§ **WHAT NEEDS TO BE DONE**
Write out only the lines from the line containing "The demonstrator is" to the end of the listing below, both included, exactly as they stand. Drop the pictures.

======== GIVEN MATERIAL

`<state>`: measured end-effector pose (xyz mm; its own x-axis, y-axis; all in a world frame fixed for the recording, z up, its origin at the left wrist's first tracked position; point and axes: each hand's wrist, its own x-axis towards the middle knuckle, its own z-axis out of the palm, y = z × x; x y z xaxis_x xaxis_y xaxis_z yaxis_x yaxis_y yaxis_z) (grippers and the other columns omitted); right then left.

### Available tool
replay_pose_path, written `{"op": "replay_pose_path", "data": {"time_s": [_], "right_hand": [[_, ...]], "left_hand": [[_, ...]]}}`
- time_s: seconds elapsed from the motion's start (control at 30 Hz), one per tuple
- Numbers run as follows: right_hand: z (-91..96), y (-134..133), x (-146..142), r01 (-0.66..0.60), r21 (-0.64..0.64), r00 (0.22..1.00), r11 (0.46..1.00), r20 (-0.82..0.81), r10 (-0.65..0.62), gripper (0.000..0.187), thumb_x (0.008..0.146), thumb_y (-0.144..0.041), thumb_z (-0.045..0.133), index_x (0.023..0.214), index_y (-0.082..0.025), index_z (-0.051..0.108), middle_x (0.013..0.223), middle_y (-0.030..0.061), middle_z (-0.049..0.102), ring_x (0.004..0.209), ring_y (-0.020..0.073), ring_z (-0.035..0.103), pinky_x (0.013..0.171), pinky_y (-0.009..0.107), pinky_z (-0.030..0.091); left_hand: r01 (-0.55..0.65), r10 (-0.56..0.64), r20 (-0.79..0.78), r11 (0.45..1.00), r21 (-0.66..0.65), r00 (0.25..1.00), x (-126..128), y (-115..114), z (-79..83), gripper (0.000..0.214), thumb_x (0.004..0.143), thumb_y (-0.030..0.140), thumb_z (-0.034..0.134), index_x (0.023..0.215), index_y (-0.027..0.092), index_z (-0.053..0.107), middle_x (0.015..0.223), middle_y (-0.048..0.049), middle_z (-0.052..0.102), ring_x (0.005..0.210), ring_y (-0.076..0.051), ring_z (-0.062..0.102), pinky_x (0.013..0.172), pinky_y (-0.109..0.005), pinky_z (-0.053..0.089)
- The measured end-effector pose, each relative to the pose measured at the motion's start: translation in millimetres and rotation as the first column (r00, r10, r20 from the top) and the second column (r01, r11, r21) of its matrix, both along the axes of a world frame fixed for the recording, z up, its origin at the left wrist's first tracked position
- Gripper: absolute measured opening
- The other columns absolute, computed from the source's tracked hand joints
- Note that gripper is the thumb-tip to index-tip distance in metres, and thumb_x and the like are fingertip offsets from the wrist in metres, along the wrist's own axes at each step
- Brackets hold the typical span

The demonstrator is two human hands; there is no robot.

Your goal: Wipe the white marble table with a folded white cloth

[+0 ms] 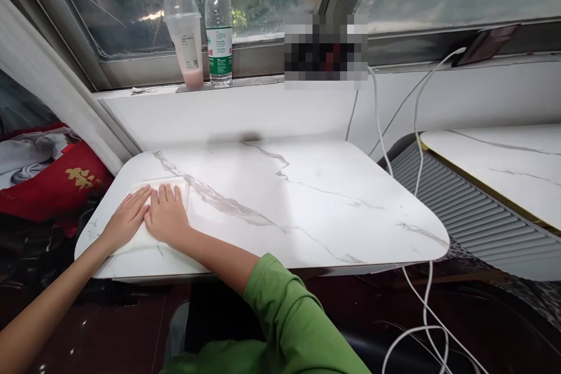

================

§ **EXERCISE SOLUTION**
The demonstrator is two human hands; there is no robot.

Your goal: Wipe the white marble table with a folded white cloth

[+0 ms] 

That concludes the answer to this exercise.